A fine ottobre, ho saputo che traslocava lungo corso della Libertà uno dei miei negozi preferiti (NewOffice). Mi sono stati esposti i motivi, data la confidenza con i proprietari. Un altro negozio (d’abbigliamento) sotto i portici di via Trieste, si era da poco spostato in un altro punto vendita già esistente in via C. Corradini. (Non è difficile capire anche in questo caso, com’è andata).
Oviesse si trasferisce lungo la Tiburtina-Valeria, a detta di qualche mezzo d’informazione – a fine novembre, ma io lo sapevo già da ottobre. La non-notizia, ha scatenato i commentatori: «pericolo giallo» (subentrerà probabilmente una società cinese) e giù di lì. Ci è stata risparmiata la solfa della «desertificazione» del centro. I miei compaesani perché non hanno capito molto della vicenda, anche in quest’occasione? Non è solo colpa di chi scrive amenità sulle testate locali, nel caso in esame.
La faccio lunga.
(I miei ricordi d’infanzia). Al posto dell’Oviesse e del suo parcheggio, c’era una rimessa open air di ponteggi per l’edilizia. (Erano in legno ovviamente: i tubi Innocenti risalgono ai primi anni Sessanta e c’è voluto del tempo per affermarsi anche da noi). I cosiddetti piccoli portici sono stati costruiti su un prato incolto (recintato) dove si potevano trovare i materiali di scarto più vari: mattoni, legno, fil di ferro, copertoni, ecc.

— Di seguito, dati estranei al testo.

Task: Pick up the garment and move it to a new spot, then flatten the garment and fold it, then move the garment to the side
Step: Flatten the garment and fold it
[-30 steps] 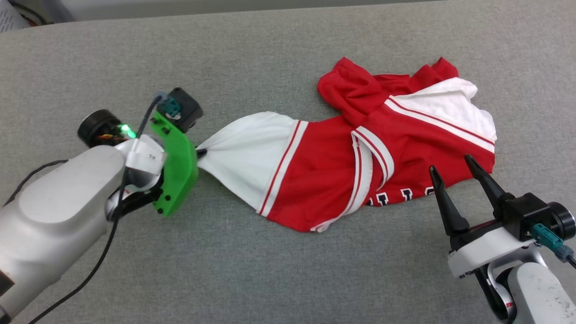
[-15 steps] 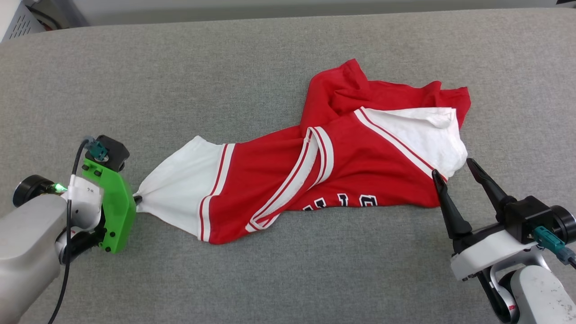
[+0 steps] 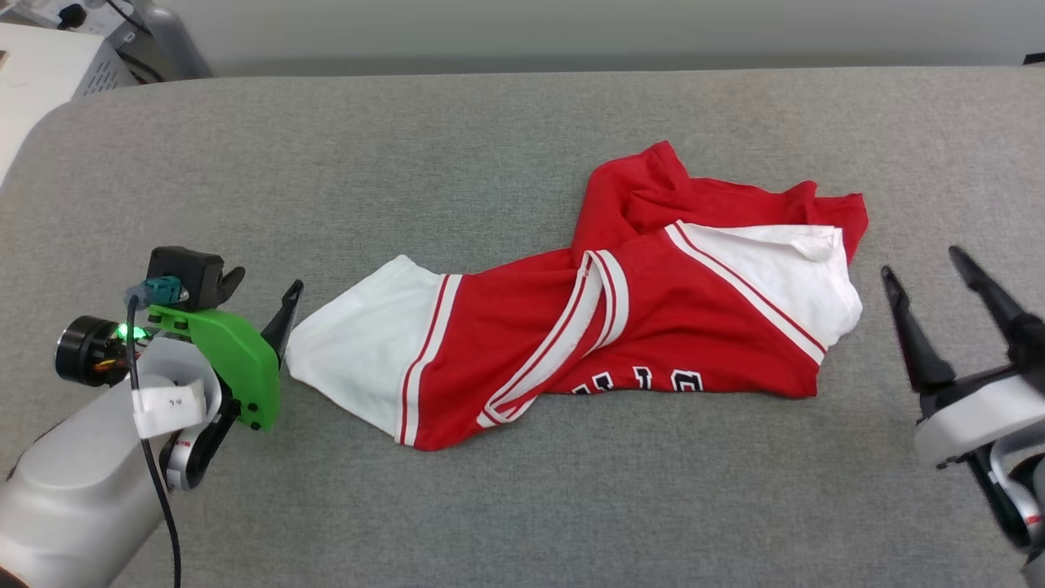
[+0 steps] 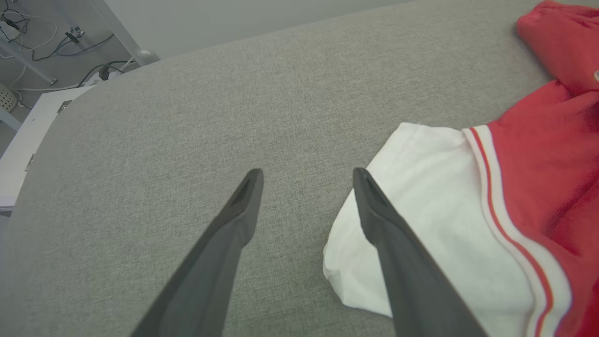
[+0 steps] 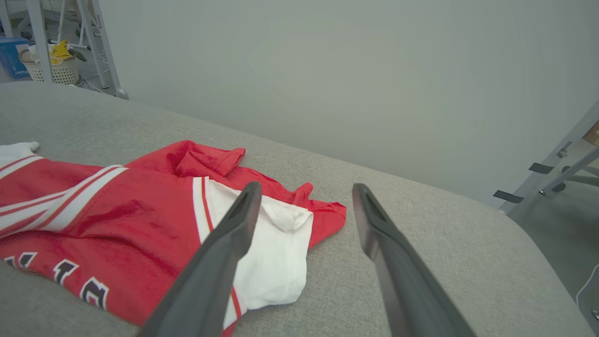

Non m’impensierisce perciò, un tratto di via Trieste al buio dalle luci dei negozi per qualche mese o qualche anno: ne ho viste tante. Si tratterà di quasi cinquanta metri di strada, che sarà meno frequentata dai pedoni. (Ho descritto la parabola discendente di piazza del Mercato, la scorsa estate: un posto può cambiare completamente, pur centrale).
Non si capisce (collettivamente) che alcuni tipi di spazi chiusi sono obsoleti o inadeguati per alcune funzioni, da noi. Non riescono in genere a stare nei nostri (vecchi?) appartamenti, le giovani coppie al massimo qualche professionista – giusto per risparmiare sull’affitto. È immaginabile che un qualsiasi condominio nel Quadrilatero abbia meno problemi d’abitabilità rispetto ad alcuni locali nella stessa zona (servizi, impianti, sicurezza, ecc.).
Il sindaco di L’Aquila lamentava che l’abnorme crescita degli affitti, avrebbe allontanato la tipologia di negozio esistente al centro fino al terremoto (2009), all’inizio di dicembre. (Non sono ammesse riflessioni del genere, da noi).